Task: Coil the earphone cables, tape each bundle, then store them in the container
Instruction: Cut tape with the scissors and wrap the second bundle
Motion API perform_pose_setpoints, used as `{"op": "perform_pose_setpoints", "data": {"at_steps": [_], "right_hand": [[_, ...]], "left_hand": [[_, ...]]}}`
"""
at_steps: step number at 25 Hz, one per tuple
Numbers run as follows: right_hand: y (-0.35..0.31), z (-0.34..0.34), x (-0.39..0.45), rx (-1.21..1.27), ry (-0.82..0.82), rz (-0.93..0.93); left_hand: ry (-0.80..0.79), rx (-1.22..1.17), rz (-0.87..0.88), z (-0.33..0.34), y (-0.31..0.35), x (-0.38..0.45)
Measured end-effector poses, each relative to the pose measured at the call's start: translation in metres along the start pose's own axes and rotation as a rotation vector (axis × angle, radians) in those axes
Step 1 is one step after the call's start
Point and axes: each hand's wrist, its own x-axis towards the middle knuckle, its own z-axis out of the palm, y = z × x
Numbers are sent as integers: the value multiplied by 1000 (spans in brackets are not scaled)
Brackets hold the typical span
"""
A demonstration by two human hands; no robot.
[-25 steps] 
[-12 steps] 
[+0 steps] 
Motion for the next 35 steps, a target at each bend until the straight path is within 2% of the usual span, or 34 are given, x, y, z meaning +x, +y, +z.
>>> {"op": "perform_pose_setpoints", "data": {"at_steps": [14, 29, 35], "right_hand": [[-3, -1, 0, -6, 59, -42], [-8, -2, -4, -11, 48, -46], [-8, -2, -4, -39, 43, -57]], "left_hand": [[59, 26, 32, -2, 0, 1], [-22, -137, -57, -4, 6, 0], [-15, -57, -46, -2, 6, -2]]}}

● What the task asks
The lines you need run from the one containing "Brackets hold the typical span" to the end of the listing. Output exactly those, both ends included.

● Answer to this problem
Brackets hold the typical span
"""
A demonstration by two human hands; no robot.
[-25 steps] 
[-12 steps] 
[+0 steps] 
Motion for the next 35 steps, a target at each bend until the straight path is within 2% of the usual span, or 34 are given, x, y, z meaning +x, +y, +z.
>>> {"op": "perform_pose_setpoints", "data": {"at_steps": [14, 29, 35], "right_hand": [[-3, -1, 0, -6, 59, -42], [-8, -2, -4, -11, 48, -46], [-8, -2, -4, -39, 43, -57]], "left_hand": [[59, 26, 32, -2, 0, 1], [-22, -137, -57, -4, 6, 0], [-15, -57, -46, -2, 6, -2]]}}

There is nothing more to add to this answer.